EDITORIAL: Board of Regents deserves congrats
September 23, 2004
Ever wonder why your life seems to be a ceaseless series of crises? Now, we’re not speaking to all of you — after all, they really ARE out to get a few people around here.
But for the rest, a little bit of paranoia, a few (or many) trips to student counseling, some angry and vaguely principled shouting and protesting about … something, a nervous breakdown — it’s to be forgiven.
What we love most about college — that it’s the first adventure into adulthood — also tends to make us get bent out of shape about every little thing, to blow out of proportion every campus happening, to write letters to the Daily about every unsolicited free handout of condoms or New Testaments.

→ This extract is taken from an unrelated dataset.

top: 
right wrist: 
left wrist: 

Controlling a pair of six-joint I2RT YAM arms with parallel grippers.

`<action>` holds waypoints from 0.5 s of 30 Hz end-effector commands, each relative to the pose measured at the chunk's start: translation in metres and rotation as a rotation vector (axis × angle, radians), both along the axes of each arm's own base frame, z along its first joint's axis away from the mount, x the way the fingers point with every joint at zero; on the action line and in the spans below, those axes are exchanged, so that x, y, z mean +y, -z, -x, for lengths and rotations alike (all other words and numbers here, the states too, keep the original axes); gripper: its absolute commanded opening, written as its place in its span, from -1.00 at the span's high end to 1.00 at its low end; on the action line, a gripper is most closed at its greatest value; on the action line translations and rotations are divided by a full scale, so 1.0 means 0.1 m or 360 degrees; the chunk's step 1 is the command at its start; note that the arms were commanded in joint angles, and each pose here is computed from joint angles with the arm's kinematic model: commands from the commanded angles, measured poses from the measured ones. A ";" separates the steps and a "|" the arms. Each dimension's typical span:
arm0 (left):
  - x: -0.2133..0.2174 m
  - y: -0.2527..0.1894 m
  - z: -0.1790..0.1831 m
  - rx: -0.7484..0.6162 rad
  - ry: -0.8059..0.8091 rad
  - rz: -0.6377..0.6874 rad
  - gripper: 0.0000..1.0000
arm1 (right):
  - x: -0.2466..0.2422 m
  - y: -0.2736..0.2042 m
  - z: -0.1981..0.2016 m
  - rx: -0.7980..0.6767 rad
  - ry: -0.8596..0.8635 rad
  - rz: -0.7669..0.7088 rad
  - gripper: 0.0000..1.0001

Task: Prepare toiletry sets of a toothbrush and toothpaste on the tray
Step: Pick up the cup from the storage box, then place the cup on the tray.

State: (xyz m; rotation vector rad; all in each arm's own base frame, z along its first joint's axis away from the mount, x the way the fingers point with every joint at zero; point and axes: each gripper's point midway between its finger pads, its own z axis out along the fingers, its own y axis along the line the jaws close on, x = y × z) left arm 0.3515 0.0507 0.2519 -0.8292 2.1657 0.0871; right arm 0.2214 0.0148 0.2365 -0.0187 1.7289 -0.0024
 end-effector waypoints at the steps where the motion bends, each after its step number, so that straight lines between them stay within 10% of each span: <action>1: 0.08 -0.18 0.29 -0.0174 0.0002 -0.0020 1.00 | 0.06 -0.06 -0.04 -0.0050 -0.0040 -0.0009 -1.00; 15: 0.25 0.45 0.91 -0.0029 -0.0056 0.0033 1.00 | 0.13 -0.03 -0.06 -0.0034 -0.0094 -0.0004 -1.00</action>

The upshot of all this is that students’ annual (or more frequent) protestations about high tuition charges and fees and how nobody has ever had it worse than us are easy to dismiss as the cute but uninformed lamentations of young’uns untrained in the ways of things.
“You think your finances are tough now?” we’re told. “Wait until you get into the real world!”

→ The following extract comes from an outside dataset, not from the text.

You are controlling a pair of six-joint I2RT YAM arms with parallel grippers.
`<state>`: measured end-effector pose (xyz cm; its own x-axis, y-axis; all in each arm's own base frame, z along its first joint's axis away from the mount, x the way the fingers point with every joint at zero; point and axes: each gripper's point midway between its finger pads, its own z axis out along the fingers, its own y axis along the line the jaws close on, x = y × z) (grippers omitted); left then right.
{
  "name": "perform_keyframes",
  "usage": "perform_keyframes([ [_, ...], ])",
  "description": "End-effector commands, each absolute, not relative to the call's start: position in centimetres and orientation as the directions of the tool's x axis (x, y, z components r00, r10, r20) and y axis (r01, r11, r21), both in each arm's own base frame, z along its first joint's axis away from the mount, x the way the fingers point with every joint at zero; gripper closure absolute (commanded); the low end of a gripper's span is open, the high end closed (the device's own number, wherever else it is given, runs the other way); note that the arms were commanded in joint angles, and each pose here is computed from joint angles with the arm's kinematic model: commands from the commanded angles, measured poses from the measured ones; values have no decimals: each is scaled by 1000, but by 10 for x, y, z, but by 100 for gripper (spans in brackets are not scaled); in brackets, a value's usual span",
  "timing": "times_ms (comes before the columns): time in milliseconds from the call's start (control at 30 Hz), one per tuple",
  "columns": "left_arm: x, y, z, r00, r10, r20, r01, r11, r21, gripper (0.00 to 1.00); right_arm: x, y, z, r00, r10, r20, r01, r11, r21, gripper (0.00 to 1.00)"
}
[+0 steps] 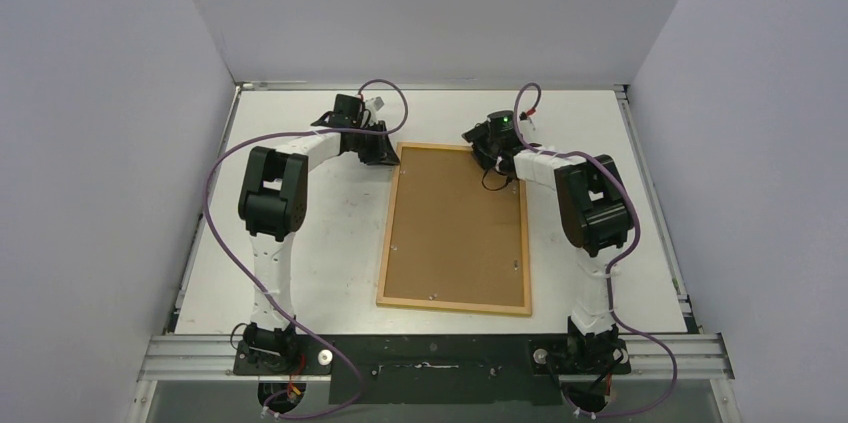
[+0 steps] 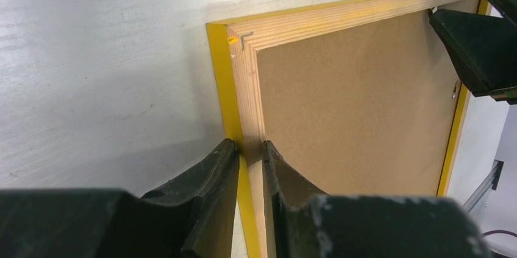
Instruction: Put the photo into the frame
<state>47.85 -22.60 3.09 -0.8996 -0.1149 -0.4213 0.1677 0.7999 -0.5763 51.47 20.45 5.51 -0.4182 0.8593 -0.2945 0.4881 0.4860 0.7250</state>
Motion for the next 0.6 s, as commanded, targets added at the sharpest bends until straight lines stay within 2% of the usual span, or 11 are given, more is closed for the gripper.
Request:
perform_keyframes([
  [0,467,-220,32,-927,-98,-361,143,799,-585,79,533,220,109,-454,825,-338,312,502,806,47],
  [133,479,-216,64,-910,-125,-396,161,773,-613,75,527,214,154,-473,787,-396,245,550,799,46],
  [267,482,-213,93,-891,-139,-431,187,754,-629,67,509,189,178,-481,724,-495,257,656,709,44],
  [400,477,-211,111,-880,-139,-454,204,753,-626,62,488,154,185,-494,662,-563,287,736,614,43],
  [433,472,-209,119,-877,-147,-457,200,754,-626,60,473,130,186,-509,614,-603,305,784,541,42],
  [567,458,-203,122,-881,-155,-447,178,766,-617,55,442,92,177,-568,534,-626,347,845,406,40],
])
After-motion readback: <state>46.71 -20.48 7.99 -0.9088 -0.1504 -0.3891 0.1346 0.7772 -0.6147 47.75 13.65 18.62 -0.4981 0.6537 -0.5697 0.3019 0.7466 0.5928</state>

And we dig deep and shell out the cash for the next year of schooling, unless that’s impossible and we’re forced to quit. And so on, ad infinitum.

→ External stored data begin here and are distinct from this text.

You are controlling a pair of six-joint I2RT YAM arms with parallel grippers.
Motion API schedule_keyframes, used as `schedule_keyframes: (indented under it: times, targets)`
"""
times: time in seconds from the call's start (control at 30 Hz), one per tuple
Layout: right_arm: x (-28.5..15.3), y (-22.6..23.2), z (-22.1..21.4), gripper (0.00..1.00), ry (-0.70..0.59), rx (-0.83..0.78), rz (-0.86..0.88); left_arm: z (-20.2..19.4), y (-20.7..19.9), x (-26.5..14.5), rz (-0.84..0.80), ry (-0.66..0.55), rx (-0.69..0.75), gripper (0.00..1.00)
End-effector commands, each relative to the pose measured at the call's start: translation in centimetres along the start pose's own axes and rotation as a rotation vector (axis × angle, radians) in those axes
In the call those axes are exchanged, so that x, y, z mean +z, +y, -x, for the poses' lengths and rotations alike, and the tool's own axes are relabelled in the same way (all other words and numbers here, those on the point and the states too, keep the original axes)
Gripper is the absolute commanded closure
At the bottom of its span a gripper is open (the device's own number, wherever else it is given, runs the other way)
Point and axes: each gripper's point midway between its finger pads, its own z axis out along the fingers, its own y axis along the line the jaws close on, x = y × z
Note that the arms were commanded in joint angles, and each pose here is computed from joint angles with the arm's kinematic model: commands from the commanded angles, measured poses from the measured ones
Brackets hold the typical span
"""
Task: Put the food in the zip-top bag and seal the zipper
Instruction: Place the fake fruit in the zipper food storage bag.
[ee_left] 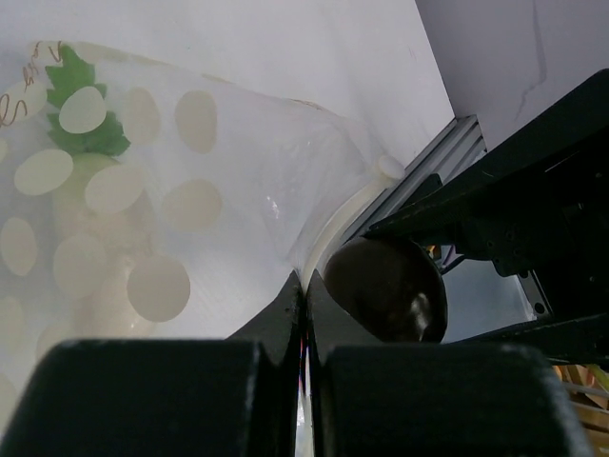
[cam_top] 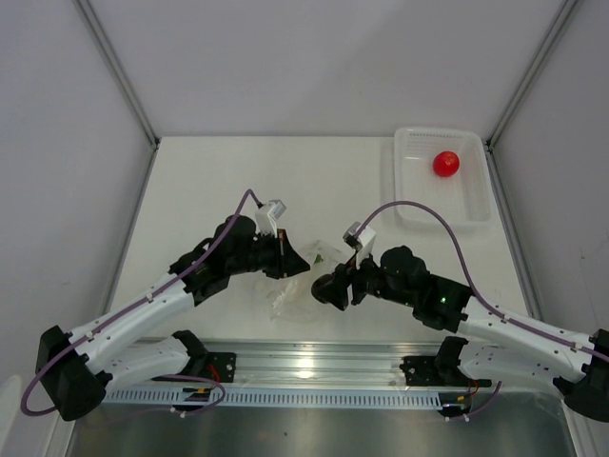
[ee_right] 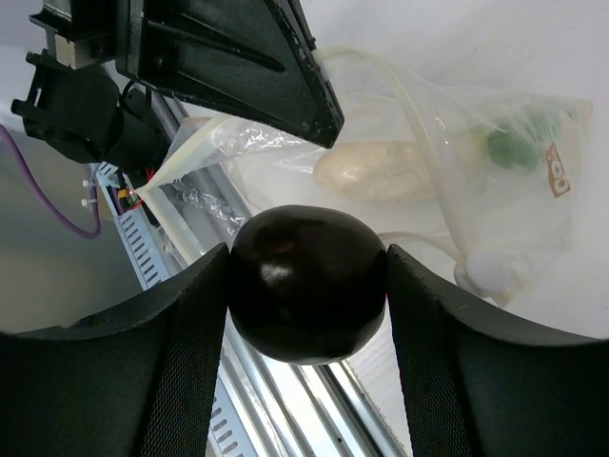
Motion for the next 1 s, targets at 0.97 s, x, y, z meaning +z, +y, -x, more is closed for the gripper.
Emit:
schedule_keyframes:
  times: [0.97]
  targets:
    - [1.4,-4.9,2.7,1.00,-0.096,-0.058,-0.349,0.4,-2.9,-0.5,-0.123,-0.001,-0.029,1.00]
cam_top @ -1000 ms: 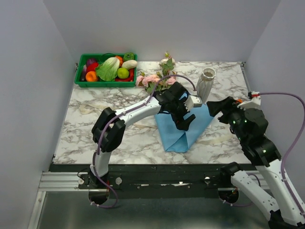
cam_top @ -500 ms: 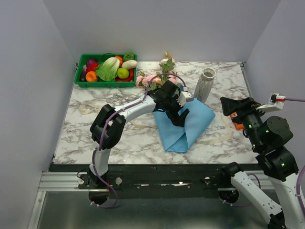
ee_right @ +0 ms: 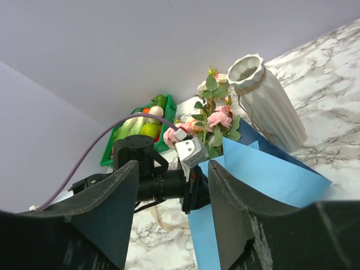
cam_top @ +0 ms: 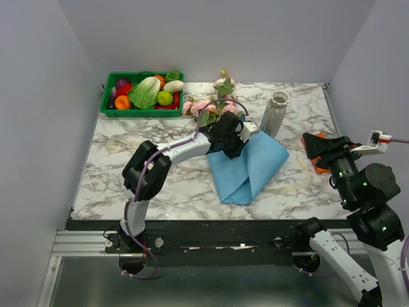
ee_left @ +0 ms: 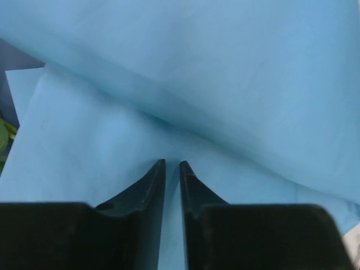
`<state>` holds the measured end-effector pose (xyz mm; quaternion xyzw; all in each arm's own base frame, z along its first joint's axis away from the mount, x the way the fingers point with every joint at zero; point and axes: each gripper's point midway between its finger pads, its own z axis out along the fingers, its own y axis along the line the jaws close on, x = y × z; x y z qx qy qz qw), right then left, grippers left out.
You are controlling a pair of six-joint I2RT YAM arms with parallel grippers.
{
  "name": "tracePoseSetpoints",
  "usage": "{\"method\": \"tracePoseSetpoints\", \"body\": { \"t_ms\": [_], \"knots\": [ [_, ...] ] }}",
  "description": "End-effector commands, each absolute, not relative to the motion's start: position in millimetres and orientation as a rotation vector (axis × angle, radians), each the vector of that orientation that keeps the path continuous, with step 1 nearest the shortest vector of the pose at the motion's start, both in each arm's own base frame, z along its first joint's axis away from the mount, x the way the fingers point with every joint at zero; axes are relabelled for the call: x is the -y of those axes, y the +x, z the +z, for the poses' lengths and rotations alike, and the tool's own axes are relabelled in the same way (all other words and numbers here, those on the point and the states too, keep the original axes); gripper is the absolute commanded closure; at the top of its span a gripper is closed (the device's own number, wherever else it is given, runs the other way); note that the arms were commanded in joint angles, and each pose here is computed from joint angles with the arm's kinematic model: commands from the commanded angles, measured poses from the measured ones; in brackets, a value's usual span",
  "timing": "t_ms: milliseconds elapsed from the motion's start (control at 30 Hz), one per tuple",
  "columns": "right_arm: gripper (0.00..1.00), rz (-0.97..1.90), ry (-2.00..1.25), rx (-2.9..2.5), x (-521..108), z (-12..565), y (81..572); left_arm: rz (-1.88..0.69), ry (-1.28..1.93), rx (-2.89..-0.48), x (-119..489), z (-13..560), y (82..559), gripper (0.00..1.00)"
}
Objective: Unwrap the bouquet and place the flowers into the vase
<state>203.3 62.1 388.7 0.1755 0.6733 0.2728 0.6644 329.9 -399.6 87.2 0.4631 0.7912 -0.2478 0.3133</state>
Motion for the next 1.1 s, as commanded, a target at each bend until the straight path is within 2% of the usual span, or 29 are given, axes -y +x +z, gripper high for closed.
{"method": "tracePoseSetpoints", "body": {
  "t_ms": [0,267,533,700,800,900,933,1000,1033,1067],
  "knots": [
    [0.41,0.619,0.403,-1.512,-60,389,198,-0.641,1.149,-2.085,406,89,341,0.78],
    [0.41,0.617,0.413,-1.502,-56,387,195,-0.778,1.166,-2.058,441,101,328,0.74],
    [0.41,0.619,0.431,-1.464,-50,395,189,-0.956,1.258,-2.011,480,123,283,0.71],
    [0.41,0.617,0.439,-1.441,-46,399,185,-1.082,1.327,-1.909,499,160,245,0.69],
    [0.41,0.614,0.442,-1.436,-44,400,183,-1.083,1.373,-1.871,503,169,228,0.67],
    [0.36,0.613,0.441,-1.438,-43,400,182,-0.979,1.377,-1.905,493,158,230,0.50],
    [0.33,0.608,0.440,-1.441,-43,399,182,-0.818,1.356,-1.900,485,152,250,0.34],
    [0.28,0.600,0.439,-1.456,-44,394,185,-0.689,1.325,-1.913,475,147,265,0.20],
    [0.27,0.602,0.437,-1.459,-45,392,185,-0.592,1.306,-1.932,467,142,276,0.08],
    [0.26,0.602,0.438,-1.470,-46,388,187,-0.535,1.304,-1.925,463,142,281,0.04]
  ]
}}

This semester, though, things are looking different. And they’re looking up.
We’re not (quite) self-important enough to think a plan approved last week to get Iowa State, Iowa and Northern Iowa an extra $40 million annually for the next four years had any link to student unrest over tuition. But the Board of Regents is taking the pathetic financial standing of its universities (and, indirectly, their students) very seriously.
Make no mistake — this money, if granted by the Legislature, won’t come close to creating a healthy higher education economy in Iowa. But neither will it be a meaningless Band-Aid. This is a substantial amount of cash the regents have found the nerve to ask for — nearly an 8 percent increase on state appropriations for the regents schools this year.
That “if granted by the Legislature” is a pretty key clause. There’s nothing to suggest the Statehouse will change its inclination against granting even marginally sufficient funds for higher education. Yet another reason to be involved in local politics this fall — $40 million could hang in the balance of each vote.
But that decision is months down the road. For now, we’d like to extend our gratefulness to the Board of Regents for taking a stand, for making a serious attempt at restoring some semblance of an operating budget and, it follows, at bettering the quality of its schools.
We would all like to have one fewer crisis.